◆ WORK ORDER:
Looking at the listing below, retype exactly the lines starting at the one containing "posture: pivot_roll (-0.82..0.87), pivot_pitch" and ending at the one containing "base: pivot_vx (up", both included, and nothing else.

---------- THE DATA ----------

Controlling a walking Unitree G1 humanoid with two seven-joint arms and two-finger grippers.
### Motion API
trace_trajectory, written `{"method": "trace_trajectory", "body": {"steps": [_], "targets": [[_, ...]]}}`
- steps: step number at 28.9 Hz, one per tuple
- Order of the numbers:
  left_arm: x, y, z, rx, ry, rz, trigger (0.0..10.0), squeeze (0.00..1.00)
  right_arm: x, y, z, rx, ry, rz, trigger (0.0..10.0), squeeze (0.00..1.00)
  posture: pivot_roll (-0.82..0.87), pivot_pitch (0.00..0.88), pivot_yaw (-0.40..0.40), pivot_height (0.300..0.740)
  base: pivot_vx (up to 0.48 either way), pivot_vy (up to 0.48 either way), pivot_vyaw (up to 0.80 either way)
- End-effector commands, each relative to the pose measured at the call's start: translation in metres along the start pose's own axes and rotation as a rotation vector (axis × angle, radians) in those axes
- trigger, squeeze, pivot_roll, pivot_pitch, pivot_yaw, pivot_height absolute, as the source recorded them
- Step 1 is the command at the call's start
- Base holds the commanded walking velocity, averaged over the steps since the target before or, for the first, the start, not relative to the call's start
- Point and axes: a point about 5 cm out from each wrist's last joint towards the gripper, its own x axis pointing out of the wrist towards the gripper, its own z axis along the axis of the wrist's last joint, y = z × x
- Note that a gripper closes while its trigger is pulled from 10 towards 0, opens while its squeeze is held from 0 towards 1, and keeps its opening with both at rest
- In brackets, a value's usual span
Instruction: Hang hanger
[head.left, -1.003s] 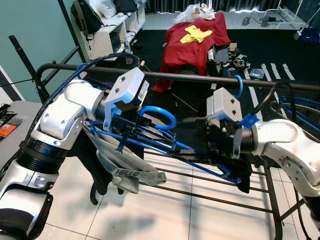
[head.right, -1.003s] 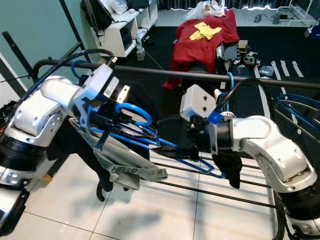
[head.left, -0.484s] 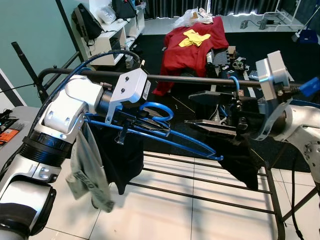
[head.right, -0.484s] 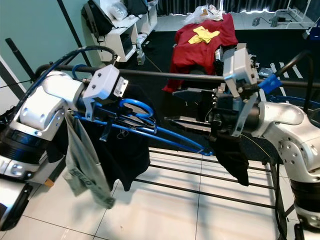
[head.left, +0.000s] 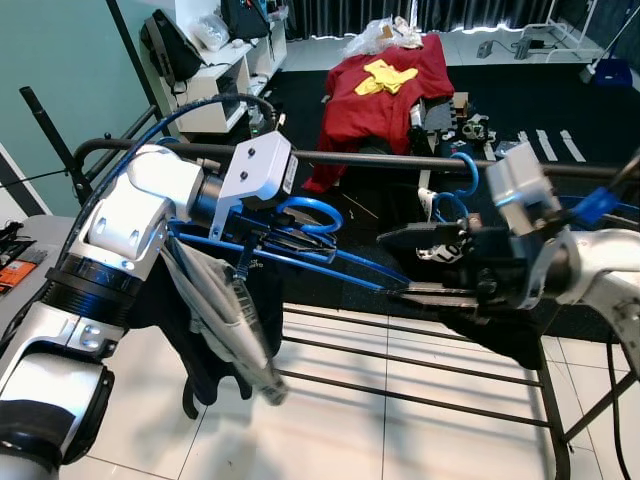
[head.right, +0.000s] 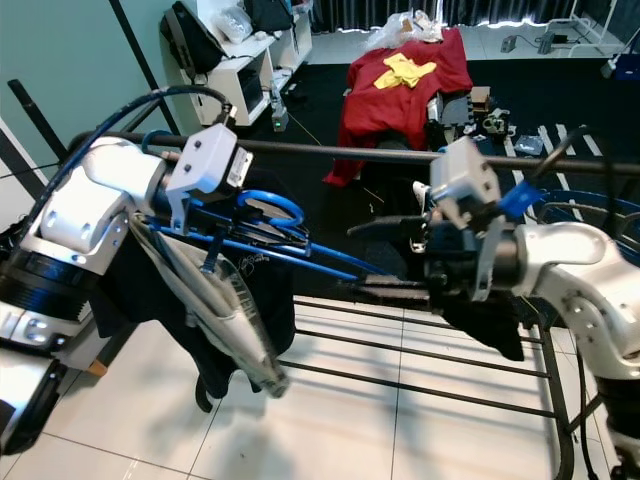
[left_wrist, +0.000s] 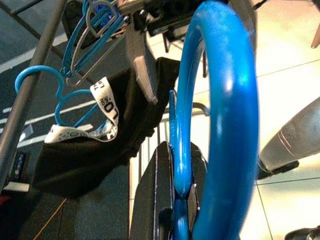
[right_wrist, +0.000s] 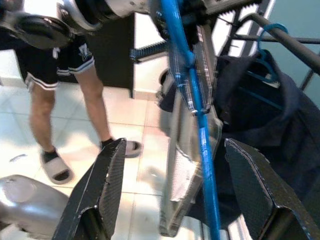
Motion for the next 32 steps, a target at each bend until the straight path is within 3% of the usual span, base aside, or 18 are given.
{"method": "trace_trajectory", "body": {"steps": [1,7,8,10,11,22,32], "targets": [[-0.001,0.002,0.006,0.029,-0.011,-0.006,10.0,0.00,0.006,0.000,-0.001,-0.019,0.018,0.009,10.0,0.00,-0.10,0.000,0.076,0.740,0.000,0.000,0.00],[0.001,0.000,0.010,0.033,-0.038,-0.010,10.0,0.00,0.012,0.002,-0.006,-0.014,0.042,0.019,10.0,0.00,-0.09,0.000,0.074,0.740,0.000,0.000,0.00],[0.002,-0.001,0.011,0.032,-0.048,-0.011,10.0,0.00,0.014,0.002,-0.008,-0.012,0.052,0.022,8.2,0.00,-0.09,0.000,0.074,0.740,0.000,0.000,0.00],[0.002,-0.001,0.012,0.032,-0.054,-0.011,10.0,0.00,0.015,0.003,-0.009,-0.012,0.059,0.024,8.2,0.00,-0.09,0.000,0.074,0.740,0.000,0.000,0.00],[0.003,-0.001,0.013,0.034,-0.062,-0.013,10.0,0.00,0.016,0.002,-0.010,-0.012,0.063,0.021,0.0,0.00,-0.09,0.000,0.073,0.740,0.000,0.000,0.00],[0.008,-0.001,0.019,0.036,-0.106,-0.028,10.0,0.00,0.019,-0.003,-0.007,-0.023,0.038,-0.009,0.0,0.00,-0.10,0.000,0.074,0.740,0.000,0.000,0.00],[0.014,-0.011,0.025,0.017,-0.163,-0.072,10.0,0.00,0.021,-0.004,-0.004,-0.031,0.006,-0.028,0.0,0.00,-0.10,0.000,0.075,0.740,0.000,0.000,0.00]]}}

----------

◆ WRITTEN REPLY:
  posture: pivot_roll (-0.82..0.87), pivot_pitch (0.00..0.88), pivot_yaw (-0.40..0.40), pivot_height (0.300..0.740)
  base: pivot_vx (up to 0.48 either way), pivot_vy (up to 0.48 either way), pivot_vyaw (up to 0.80 either way)

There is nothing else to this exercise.